EXERCISE ::
Every line of the records below that has the word "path" should be copied.

Records drawn from a dataset
┄┄┄┄┄┄
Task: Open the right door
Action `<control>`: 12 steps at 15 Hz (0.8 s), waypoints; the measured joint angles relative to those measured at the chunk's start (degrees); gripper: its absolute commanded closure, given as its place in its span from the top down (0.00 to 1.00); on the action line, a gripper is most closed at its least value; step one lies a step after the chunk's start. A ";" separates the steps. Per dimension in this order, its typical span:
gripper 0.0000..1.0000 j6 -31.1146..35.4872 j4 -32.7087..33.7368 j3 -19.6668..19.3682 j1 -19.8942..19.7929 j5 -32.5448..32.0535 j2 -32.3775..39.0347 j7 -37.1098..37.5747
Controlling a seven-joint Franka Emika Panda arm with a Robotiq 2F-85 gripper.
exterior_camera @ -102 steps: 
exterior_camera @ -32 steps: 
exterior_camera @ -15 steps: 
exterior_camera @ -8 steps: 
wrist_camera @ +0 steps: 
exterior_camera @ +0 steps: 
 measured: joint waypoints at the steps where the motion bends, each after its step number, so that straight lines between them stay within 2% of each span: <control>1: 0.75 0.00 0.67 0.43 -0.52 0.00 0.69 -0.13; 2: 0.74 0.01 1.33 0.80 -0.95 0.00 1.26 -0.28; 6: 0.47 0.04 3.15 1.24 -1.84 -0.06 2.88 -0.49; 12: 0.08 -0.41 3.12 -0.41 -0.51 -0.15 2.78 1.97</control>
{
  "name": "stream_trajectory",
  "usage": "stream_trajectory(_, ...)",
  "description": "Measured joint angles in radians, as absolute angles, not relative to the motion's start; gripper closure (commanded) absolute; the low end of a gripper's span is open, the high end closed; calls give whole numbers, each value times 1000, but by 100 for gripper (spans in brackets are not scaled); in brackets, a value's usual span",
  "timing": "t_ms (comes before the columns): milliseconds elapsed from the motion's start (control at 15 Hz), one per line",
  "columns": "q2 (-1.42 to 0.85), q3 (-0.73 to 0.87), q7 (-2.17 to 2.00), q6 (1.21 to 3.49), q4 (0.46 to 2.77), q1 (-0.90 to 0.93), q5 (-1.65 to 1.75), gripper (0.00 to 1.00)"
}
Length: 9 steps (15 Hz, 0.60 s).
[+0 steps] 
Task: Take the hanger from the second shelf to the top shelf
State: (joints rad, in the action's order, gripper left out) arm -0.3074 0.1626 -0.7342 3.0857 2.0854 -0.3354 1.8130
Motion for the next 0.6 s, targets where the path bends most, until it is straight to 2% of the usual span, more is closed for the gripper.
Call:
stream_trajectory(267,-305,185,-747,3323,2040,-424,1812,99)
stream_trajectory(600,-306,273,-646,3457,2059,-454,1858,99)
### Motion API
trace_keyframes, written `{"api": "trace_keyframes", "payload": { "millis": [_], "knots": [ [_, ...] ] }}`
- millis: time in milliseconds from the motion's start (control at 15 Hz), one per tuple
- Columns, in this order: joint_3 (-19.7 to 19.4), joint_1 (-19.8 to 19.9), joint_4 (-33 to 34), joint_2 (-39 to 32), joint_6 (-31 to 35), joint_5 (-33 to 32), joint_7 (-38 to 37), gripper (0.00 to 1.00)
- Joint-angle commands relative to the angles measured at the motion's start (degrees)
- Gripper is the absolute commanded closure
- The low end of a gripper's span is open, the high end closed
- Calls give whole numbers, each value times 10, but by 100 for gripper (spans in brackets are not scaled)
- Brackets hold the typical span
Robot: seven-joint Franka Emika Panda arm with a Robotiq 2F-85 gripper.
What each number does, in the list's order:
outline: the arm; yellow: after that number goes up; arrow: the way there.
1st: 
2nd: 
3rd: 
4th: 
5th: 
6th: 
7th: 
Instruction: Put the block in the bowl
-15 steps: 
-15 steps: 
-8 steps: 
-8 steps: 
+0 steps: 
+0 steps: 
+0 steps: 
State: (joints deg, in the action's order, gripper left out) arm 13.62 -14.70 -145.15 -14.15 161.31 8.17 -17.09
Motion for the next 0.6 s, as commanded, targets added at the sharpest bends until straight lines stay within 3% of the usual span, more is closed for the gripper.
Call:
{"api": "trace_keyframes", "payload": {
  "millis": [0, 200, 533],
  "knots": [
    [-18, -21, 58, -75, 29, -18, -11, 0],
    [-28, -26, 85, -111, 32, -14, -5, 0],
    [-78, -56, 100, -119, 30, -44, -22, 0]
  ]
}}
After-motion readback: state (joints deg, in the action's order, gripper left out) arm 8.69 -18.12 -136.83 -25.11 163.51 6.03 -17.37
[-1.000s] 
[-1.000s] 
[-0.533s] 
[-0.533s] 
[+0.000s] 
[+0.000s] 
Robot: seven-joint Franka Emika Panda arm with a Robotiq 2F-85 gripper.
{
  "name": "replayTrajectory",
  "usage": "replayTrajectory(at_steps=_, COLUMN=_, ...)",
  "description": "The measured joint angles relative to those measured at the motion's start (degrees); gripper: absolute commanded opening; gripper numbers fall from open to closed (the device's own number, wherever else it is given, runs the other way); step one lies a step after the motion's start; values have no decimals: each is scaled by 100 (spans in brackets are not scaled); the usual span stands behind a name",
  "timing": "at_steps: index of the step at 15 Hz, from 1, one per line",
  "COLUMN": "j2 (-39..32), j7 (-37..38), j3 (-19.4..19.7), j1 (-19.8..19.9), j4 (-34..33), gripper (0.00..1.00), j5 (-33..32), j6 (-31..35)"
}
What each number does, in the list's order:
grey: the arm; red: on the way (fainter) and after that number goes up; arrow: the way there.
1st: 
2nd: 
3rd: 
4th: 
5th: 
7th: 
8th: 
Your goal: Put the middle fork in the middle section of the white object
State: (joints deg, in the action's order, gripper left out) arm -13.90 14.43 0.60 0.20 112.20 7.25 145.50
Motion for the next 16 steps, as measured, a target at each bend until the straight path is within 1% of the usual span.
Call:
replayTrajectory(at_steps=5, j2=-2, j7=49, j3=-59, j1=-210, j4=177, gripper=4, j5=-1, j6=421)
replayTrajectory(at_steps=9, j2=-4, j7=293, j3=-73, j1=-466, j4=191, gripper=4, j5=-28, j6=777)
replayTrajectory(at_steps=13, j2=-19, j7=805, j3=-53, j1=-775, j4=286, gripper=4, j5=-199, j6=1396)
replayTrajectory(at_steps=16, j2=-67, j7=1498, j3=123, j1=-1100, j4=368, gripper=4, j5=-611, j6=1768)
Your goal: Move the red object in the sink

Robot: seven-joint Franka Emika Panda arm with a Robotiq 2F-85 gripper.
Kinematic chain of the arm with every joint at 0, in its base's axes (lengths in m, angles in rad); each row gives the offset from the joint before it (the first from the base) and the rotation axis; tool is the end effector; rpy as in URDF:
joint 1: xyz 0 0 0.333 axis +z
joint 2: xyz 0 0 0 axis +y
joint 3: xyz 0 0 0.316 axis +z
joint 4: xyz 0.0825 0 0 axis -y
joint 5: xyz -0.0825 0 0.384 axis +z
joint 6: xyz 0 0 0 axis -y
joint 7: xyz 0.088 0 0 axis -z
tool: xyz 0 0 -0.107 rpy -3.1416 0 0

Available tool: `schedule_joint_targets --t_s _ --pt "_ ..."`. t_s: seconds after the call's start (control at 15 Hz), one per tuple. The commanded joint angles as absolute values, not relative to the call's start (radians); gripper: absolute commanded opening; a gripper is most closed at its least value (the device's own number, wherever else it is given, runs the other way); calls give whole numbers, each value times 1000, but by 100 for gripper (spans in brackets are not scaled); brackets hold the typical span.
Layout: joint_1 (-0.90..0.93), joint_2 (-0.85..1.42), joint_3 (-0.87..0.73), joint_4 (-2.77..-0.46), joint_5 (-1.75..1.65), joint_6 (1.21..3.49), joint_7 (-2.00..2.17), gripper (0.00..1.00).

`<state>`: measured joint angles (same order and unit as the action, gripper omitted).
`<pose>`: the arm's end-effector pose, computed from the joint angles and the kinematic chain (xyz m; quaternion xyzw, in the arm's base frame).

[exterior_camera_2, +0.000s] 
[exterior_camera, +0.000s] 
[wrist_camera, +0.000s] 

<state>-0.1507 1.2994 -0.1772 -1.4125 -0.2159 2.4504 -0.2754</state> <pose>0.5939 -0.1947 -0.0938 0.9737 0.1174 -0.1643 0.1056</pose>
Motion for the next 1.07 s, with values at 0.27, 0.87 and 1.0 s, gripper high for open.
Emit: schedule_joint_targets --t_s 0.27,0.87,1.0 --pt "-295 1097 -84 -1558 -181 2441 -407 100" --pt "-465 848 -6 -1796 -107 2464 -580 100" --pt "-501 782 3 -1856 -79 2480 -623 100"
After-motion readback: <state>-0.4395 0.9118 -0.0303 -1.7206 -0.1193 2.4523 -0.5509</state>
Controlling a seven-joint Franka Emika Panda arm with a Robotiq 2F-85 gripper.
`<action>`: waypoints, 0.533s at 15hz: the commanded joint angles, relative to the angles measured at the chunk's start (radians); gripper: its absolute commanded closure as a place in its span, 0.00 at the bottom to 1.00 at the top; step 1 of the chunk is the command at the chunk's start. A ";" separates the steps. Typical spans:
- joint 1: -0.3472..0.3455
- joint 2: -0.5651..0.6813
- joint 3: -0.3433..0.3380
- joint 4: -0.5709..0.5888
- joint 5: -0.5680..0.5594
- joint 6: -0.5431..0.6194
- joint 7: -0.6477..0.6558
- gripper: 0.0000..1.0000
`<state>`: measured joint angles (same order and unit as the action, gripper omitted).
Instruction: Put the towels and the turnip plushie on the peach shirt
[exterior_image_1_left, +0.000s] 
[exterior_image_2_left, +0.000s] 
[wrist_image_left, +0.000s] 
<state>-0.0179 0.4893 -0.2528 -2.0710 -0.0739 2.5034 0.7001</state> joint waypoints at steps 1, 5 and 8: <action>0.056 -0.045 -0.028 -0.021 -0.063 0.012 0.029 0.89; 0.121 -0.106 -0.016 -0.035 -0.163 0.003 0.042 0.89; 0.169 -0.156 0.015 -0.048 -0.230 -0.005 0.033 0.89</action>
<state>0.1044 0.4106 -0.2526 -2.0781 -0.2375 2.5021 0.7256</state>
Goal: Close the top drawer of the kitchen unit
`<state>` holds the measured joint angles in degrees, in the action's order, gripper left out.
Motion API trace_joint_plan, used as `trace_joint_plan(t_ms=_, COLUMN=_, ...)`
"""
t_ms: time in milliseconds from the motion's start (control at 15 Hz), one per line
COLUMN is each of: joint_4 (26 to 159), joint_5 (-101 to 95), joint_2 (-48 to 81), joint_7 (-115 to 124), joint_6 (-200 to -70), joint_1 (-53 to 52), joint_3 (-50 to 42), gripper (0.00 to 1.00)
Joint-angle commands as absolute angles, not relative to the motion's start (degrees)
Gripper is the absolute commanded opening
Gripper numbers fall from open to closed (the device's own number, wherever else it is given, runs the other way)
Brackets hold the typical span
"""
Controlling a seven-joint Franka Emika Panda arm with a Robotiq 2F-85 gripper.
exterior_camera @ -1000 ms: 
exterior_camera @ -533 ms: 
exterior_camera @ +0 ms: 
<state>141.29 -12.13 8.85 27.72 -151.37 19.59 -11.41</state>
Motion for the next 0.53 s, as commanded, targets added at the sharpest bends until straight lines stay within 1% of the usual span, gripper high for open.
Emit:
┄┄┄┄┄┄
RESULT ::
Motion for the next 0.6 s, targets where the path bends most, until it is straight to 2% of the usual span, more is closed for the gripper.
Motion for the next 16 steps, as measured, a target at each bend until the straight path is within 1% of the usual span.

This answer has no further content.